• _WORK ITEM_: The full set of entries is to be printed exactly, with pictures excluded.

== INPUT ==

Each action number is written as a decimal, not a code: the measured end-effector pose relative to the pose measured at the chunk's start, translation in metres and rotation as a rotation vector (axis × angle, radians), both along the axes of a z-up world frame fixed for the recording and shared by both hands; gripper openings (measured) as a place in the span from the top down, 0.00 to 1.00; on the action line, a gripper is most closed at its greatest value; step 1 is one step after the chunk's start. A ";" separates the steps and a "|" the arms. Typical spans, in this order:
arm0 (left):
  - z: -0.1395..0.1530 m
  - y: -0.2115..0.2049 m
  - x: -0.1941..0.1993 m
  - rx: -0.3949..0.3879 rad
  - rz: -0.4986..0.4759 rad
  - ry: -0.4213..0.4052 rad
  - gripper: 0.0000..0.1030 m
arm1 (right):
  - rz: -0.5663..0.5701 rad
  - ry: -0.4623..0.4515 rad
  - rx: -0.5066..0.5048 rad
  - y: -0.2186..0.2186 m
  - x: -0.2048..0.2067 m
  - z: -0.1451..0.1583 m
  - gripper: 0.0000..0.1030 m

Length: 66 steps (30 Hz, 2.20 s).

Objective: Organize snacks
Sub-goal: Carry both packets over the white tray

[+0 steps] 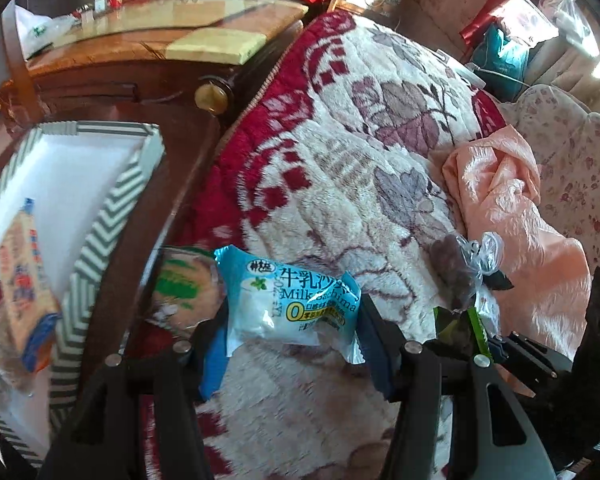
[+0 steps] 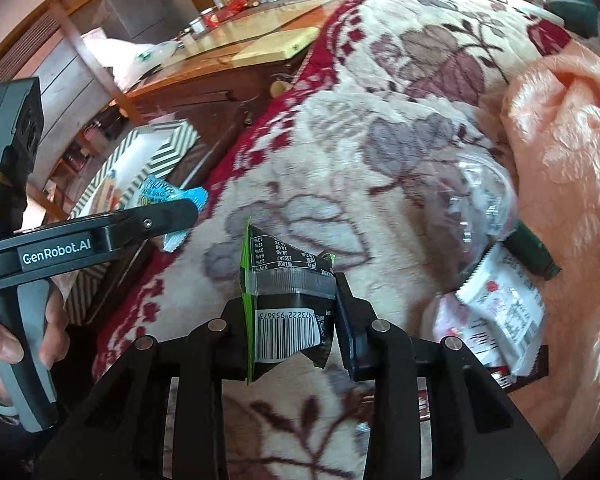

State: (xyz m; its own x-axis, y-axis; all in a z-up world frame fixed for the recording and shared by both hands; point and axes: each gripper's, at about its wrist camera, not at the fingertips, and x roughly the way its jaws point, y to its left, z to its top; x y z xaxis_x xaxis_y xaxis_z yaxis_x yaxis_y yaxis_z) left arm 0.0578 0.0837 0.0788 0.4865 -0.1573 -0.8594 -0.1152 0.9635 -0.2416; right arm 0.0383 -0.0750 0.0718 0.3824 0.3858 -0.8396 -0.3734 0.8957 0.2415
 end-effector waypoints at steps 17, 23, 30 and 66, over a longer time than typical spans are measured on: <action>0.016 0.066 -0.050 0.061 0.120 -0.049 0.42 | 0.147 -0.012 -0.032 0.078 -0.025 0.013 0.69; 0.015 0.084 -0.062 0.060 0.160 -0.054 0.42 | 0.185 -0.016 -0.047 0.097 -0.030 0.016 0.70; 0.013 0.097 -0.074 0.064 0.191 -0.057 0.42 | 0.215 -0.010 -0.061 0.112 -0.038 0.016 0.69; -0.007 0.191 -0.102 0.046 0.399 -0.032 0.42 | 0.425 -0.018 -0.104 0.240 -0.022 0.016 0.70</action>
State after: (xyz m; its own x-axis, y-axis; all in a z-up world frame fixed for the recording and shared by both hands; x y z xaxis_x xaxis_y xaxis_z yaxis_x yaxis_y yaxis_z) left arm -0.0445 0.2744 0.0715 0.5284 0.0879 -0.8444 -0.4757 0.8545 -0.2088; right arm 0.0160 0.1649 0.0876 0.2232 0.4253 -0.8771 -0.7172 0.6811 0.1477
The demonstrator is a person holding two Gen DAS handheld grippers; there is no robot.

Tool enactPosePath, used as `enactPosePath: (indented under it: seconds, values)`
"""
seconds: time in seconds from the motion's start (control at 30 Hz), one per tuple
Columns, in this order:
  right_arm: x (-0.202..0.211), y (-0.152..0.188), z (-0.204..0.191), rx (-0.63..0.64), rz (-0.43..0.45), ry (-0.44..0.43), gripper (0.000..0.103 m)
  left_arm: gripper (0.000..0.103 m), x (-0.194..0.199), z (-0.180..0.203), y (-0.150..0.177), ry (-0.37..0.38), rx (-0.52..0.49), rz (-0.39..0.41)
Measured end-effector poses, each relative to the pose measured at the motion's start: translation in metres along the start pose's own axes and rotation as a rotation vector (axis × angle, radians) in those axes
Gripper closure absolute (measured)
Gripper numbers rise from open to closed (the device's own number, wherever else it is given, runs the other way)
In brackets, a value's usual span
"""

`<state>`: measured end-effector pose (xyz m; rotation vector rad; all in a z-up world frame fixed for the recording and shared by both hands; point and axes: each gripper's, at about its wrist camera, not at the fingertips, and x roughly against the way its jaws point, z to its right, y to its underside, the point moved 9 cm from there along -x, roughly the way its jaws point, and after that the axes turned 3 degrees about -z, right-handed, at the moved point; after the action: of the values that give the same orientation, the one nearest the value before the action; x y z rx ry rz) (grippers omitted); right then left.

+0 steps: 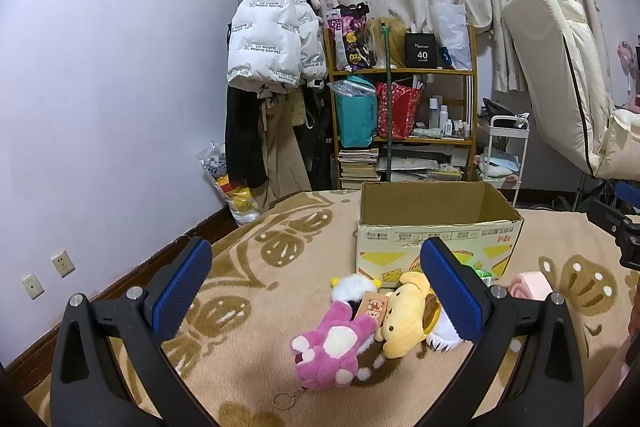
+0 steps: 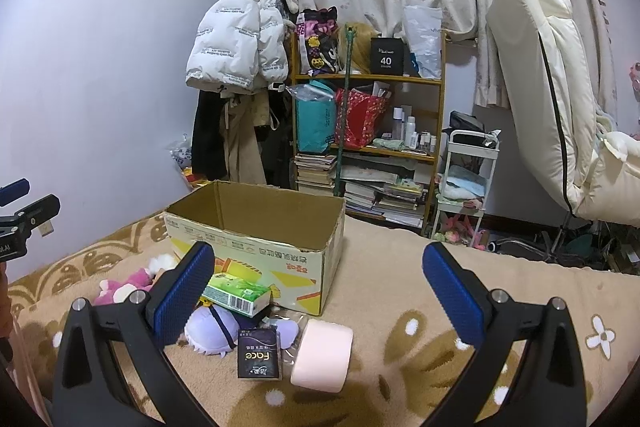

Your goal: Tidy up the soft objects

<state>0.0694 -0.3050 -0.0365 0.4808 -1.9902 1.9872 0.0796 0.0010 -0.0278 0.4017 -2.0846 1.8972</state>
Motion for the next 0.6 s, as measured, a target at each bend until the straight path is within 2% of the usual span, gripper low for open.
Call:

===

• _EXERCISE SOLUTION_:
Each action number is written as a decimal, not a code: the measured end-effector pose relative to the pose measured at the chunk's start, translation in metres and rotation as a rotation vector (axis × angle, radians), both along the axes of a z-up world frame fixed for the recording and shared by both hands; gripper openings (measured) as a place in the span from the top down, 0.00 to 1.00; on the action line, a gripper is most closed at its greatest value; step 1 is one step after the chunk's start. A ";" separates the steps and a "|" the arms. Typical spans, in this order:
arm0 (left):
  - z: -0.1395..0.1530 m
  - y: -0.2115..0.2049 m
  - x: -0.1941..0.1993 m
  - rx: -0.3949..0.3879 rad
  - rz: -0.4986..0.4759 rad
  - ry: -0.4213..0.4052 rad
  - gripper: 0.0000..0.1030 m
arm1 (right):
  - rz: -0.5663..0.5701 rad
  - ry: -0.4623..0.4515 rad
  - rx: -0.5066..0.5048 rad
  - y: -0.2186..0.2186 m
  - x: -0.2048..0.2067 m
  - z: -0.1451..0.1583 m
  - gripper: 0.0000..0.1030 m

Length: 66 steps (30 Hz, 2.20 s).

Objective: Organize snacks
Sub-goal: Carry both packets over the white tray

[+0 steps] 
[+0 steps] 

State: (xyz m; its own x-axis, y-axis; all in a z-up world frame fixed for the recording and shared by both hands; point and axes: each gripper's, at about its wrist camera, not at the fingertips, and x roughly the way its jaws point, y to its left, z to its top; x y z xaxis_x xaxis_y xaxis_z yaxis_x yaxis_y yaxis_z) left arm 0.0578 0.0837 0.0788 0.4865 -0.1573 -0.8594 -0.1152 0.9635 -0.2416; right arm 0.0383 -0.0750 0.0718 0.3824 0.3858 -0.8396 -0.3734 0.8957 0.2415
 end-effector waypoints at steps 17, 23, 30 and 66, over a longer time than typical spans are measured on: <action>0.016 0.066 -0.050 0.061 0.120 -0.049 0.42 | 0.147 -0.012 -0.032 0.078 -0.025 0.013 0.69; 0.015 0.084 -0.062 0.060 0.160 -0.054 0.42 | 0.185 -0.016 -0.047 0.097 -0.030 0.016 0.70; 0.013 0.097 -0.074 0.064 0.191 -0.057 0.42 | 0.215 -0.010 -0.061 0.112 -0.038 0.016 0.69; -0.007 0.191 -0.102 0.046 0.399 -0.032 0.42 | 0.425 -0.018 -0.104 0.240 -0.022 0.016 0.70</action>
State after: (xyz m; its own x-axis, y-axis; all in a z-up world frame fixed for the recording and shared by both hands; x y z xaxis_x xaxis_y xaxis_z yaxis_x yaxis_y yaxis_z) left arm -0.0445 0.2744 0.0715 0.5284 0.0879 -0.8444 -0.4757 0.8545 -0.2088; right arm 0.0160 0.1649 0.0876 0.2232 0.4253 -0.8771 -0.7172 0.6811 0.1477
The demonstrator is a person holding two Gen DAS handheld grippers; there is no robot.

Tool enactPosePath, used as `enactPosePath: (indented under it: seconds, values)`
"""
seconds: time in seconds from the motion's start (control at 30 Hz), one per tuple
Columns, in this order:
  right_arm: x (-0.202..0.211), y (-0.152..0.188), z (-0.204..0.191), rx (-0.63..0.64), rz (-0.43..0.45), ry (-0.44..0.43), gripper (0.000..0.103 m)
  left_arm: gripper (0.000..0.103 m), x (-0.194..0.199), z (-0.180..0.203), y (-0.150..0.177), ry (-0.37..0.38), rx (-0.52..0.49), rz (-0.39..0.41)
Measured end-effector poses, each relative to the pose measured at the motion's start: translation in metres along the start pose's own axes and rotation as a rotation vector (axis × angle, radians) in those axes
Gripper closure absolute (measured)
Gripper numbers rise from open to closed (the device's own number, wherever else it is given, runs the other way)
In brackets, a value's usual span
"""

`<state>`: measured end-effector pose (xyz m; rotation vector rad; all in a z-up world frame fixed for the recording and shared by both hands; point and axes: each gripper's, at about its wrist camera, not at the fingertips, and x roughly against the way its jaws point, z to its right, y to its underside, the point moved 9 cm from there along -x, roughly the way its jaws point, and after that the axes turned 3 degrees about -z, right-handed, at the moved point; after the action: of the values that give the same orientation, the one nearest the value before the action; x y z rx ry rz) (grippers omitted); right then left.

+0 steps: 
+0 steps: 

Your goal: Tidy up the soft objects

<state>0.0694 -0.3050 -0.0365 0.4808 -1.9902 1.9872 0.0796 0.0010 -0.0278 0.4017 -2.0846 1.8972</state>
Motion for the next 0.6 s, as measured, a target at each bend until the straight path is within 2% of the usual span, gripper low for open.
Call:

The exercise is done.